# [Goal of the exercise]
Repeat the whole listing word for word, skipping pictures.

# [Records provided]
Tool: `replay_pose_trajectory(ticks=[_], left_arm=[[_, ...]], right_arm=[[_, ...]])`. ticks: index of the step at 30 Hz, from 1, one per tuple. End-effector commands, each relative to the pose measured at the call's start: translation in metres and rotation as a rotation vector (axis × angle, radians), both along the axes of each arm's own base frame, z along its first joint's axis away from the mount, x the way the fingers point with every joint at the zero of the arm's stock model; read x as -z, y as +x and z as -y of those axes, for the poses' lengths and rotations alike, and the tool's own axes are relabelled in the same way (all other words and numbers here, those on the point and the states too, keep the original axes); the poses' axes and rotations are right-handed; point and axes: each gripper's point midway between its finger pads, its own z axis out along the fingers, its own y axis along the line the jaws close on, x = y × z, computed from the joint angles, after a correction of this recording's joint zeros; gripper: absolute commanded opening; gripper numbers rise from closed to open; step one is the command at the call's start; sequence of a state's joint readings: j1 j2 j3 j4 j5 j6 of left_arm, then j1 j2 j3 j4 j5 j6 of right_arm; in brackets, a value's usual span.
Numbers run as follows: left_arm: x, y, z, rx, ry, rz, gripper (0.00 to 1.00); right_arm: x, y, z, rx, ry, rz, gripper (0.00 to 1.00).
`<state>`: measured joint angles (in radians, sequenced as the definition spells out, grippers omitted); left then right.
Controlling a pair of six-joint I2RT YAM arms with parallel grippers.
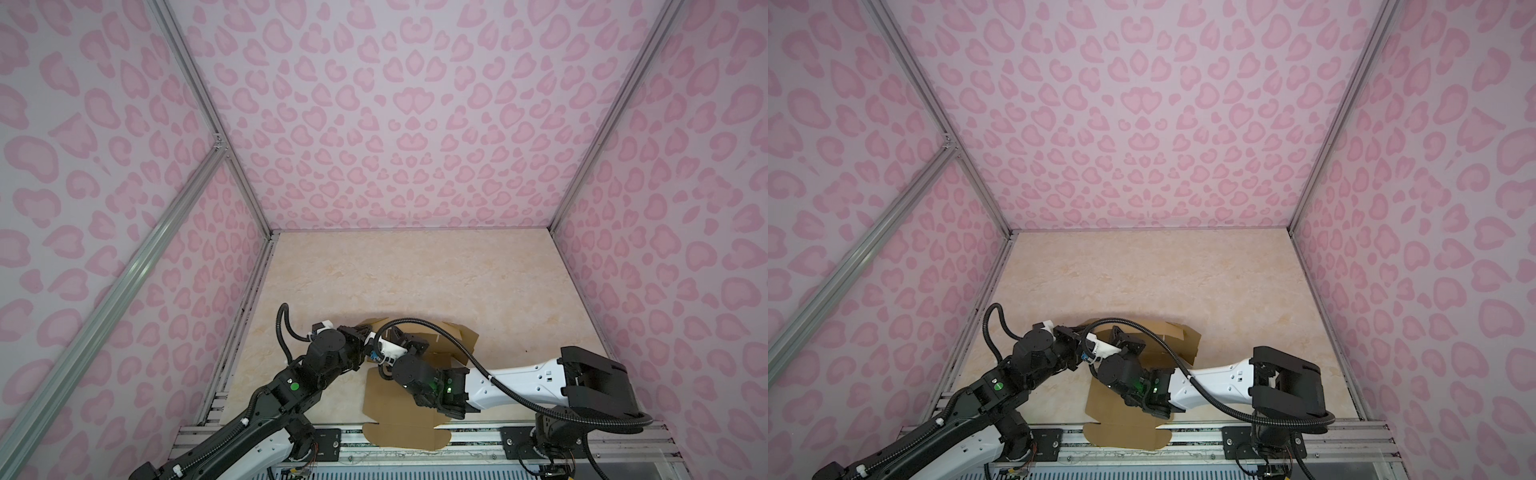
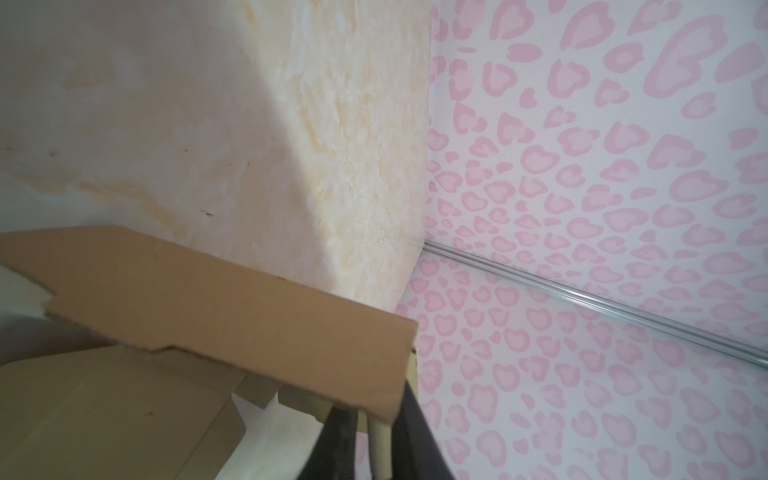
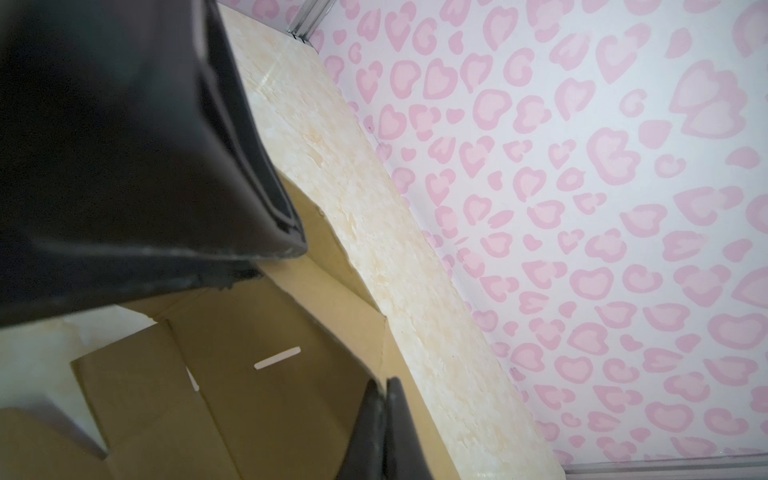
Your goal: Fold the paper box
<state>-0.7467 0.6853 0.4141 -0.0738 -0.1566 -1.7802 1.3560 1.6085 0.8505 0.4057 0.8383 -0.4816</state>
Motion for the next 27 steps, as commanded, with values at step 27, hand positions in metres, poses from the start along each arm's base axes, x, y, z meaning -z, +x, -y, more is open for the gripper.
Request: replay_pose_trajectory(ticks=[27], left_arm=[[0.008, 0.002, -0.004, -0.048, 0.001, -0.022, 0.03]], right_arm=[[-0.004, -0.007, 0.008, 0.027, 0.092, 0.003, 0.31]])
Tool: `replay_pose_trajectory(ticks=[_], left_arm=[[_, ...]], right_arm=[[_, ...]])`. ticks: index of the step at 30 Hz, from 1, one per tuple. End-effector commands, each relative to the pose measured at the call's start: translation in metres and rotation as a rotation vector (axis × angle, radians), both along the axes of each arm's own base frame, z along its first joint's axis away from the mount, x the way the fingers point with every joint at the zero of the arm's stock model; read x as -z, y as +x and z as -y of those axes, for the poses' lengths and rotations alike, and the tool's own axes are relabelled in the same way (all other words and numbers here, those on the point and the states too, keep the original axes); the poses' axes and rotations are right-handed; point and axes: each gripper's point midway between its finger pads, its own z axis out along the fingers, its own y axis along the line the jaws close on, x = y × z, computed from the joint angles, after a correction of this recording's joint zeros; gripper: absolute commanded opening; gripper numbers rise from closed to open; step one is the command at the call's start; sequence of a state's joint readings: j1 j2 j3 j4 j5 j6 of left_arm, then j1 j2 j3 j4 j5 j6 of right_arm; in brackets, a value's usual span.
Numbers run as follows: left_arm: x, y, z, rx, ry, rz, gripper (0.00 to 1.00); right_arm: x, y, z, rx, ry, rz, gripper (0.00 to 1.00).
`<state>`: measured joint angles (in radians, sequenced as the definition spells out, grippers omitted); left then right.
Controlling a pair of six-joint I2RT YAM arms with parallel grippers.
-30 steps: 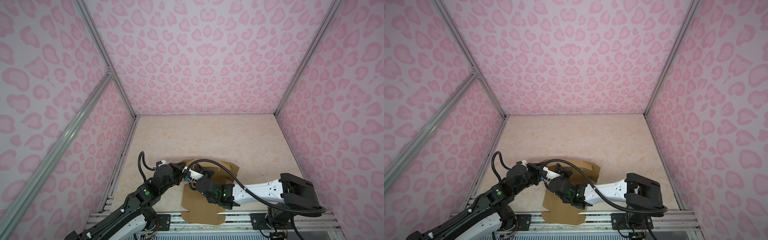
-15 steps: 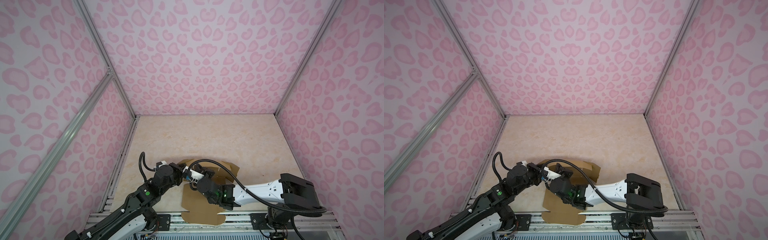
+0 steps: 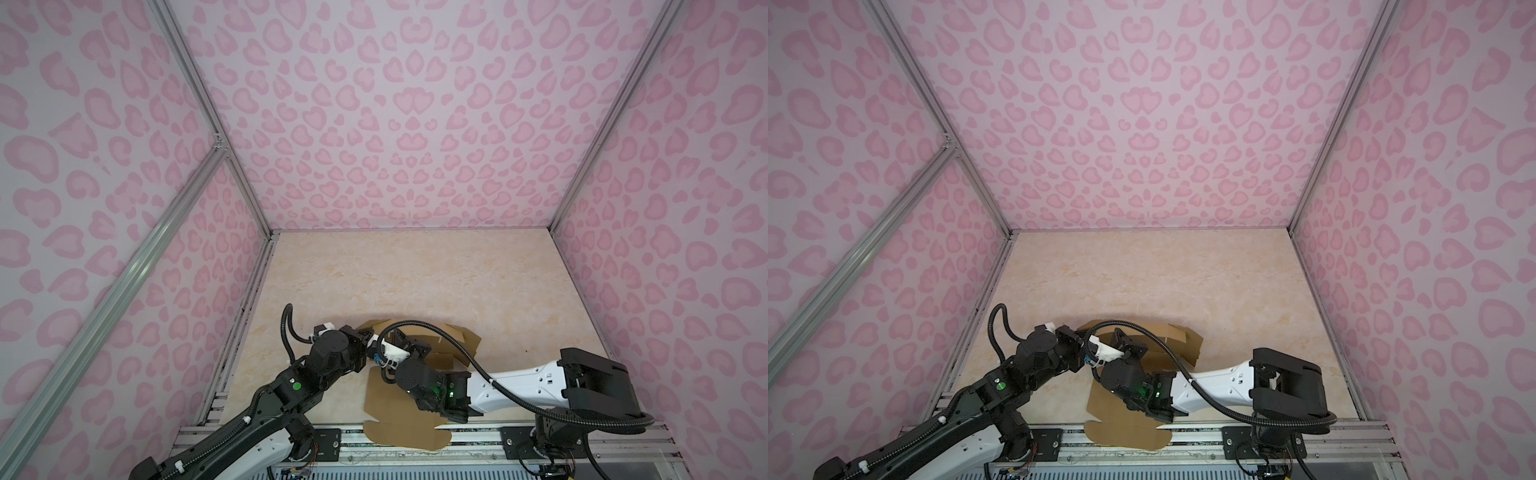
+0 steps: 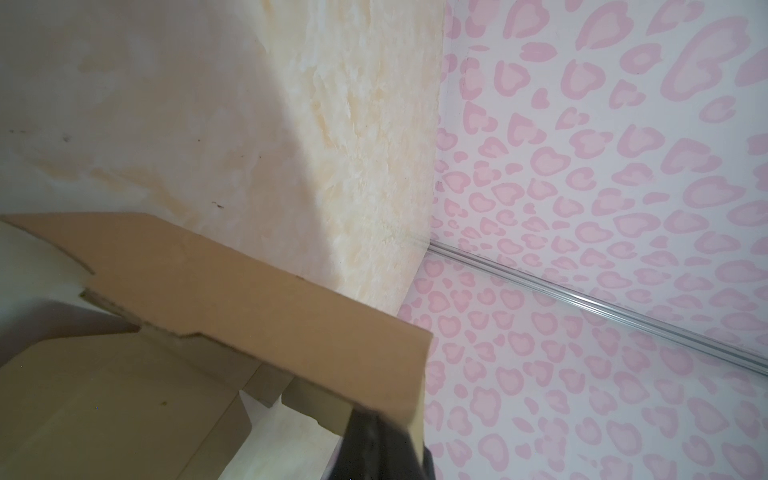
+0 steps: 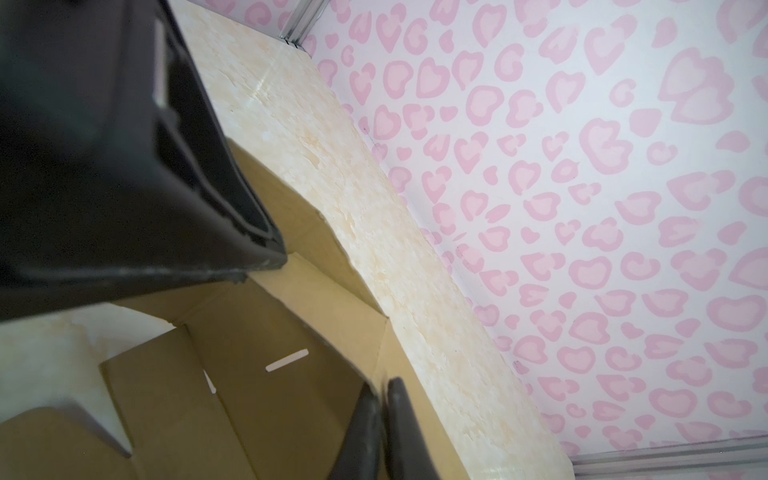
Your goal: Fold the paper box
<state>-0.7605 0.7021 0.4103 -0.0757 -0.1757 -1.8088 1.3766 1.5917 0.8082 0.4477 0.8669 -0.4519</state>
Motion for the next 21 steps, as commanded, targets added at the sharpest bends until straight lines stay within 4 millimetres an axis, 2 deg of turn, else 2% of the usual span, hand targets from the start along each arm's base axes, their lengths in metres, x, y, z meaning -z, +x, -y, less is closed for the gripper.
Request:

# [Response to this task]
Tool: `replay_pose_trajectory(ticks=[_], left_arm=[[_, ...]], right_arm=[[_, ...]])`. ticks: index of the step at 30 Hz, from 1, one per tuple. End-effector commands, each relative to the pose measured at the call's start: translation in metres and rotation as a rotation vector (axis × angle, radians), both along the axes of each arm's own base frame, z along its first joint's axis away from the mount, x the way the fingers point with every joint at the zero of the arm's stock model; read x as -z, y as +x and z as -y of those axes, for the poses' lengths and rotations alike, and the tool's own axes are relabelled in the same way (all other words and numbers here, those on the point and the states too, keep the original axes); the poses' axes and rotations are right-handed; point and axes: each gripper's point midway between its finger pads, its own z axis out along the fingers, its own y axis along the line the jaws close on, x = y × z, computed from the joint angles, after a correction of this recording's joint zeros; gripper: absolute commanded opening; gripper numbers rise from closed to open; step one is the command at the call's start; sequence of a state's joint readings: j1 j2 j3 j4 j5 j6 of left_arm, then j1 j2 j3 j4 j5 j6 of right_arm; in brackets, a value's usual span.
Numbers run as follows: left_arm: x, y, z, rx, ry, rz, gripper (0.00 to 1.00); right_arm: x, y, z, rx, ry, rz, gripper (0.00 to 1.00).
`<state>`: measured joint angles (in radians, sequenced as the definition spells out, grippers omitted); left then right.
Controlling a pair of six-joint I2RT YAM arms with parallel grippers.
Your goal: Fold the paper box
<state>-0.7467 0.6853 0.4141 -0.0738 -0.1566 -1.7802 1.3560 1.6085 0.8505 0.4057 0.8383 -0.4816</state>
Motion for the next 27 steps, as commanded, with values at step 27, hand positions in metres, poses from the start along each arm's base axes, x, y, z meaning -z, +x, -y, more is open for the gripper.
Request: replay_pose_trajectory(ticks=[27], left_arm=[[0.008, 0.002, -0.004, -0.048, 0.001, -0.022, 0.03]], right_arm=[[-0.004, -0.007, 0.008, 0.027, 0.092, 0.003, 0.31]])
Tool: `replay_pose_trajectory(ticks=[_], left_arm=[[_, ...]], right_arm=[[_, ...]])`. ticks: index of the step at 30 Hz, from 1, one per tuple. End-effector commands, each relative to the pose measured at the call's start: translation in metres and rotation as a rotation vector (axis × angle, radians), both along the axes of each arm's own base frame, z along its first joint's axis away from the mount, x the way the fingers point with every joint at the zero of the arm's stock model; read x as -z, y as +x and z as -y of those axes, for the poses' lengths and rotations alike, and the tool's own axes are relabelled in the same way (all other words and numbers here, those on the point and the states too, keep the original axes); the poses' axes and rotations are right-handed; point and axes: each gripper's point midway between its finger pads, its own z axis out along the fingers, its own y axis along the line the jaws close on, x = y × z, computed from the joint angles, after a correction of this recording's joint zeros; gripper: absolute commanded opening; gripper numbers rise from closed to open; step one is the command at the call's start; sequence of a state's joint readings: j1 j2 j3 j4 j5 j6 of left_arm, then j1 j2 j3 j4 j5 j6 of right_arm; in brackets, a value's usual span.
Numbers run as follows: left_arm: x, y, z, rx, ry, rz, gripper (0.00 to 1.00); right_arm: x, y, z, rx, ry, rz, gripper (0.00 to 1.00).
`<state>`: measured joint angles (in radians, sequenced as the definition spells out, grippers omitted); left then right.
Controlling a pair of six-joint I2RT YAM arms with parallel grippers.
-30 steps: 
-15 steps: 
+0 steps: 
+0 steps: 
+0 steps: 
Your goal: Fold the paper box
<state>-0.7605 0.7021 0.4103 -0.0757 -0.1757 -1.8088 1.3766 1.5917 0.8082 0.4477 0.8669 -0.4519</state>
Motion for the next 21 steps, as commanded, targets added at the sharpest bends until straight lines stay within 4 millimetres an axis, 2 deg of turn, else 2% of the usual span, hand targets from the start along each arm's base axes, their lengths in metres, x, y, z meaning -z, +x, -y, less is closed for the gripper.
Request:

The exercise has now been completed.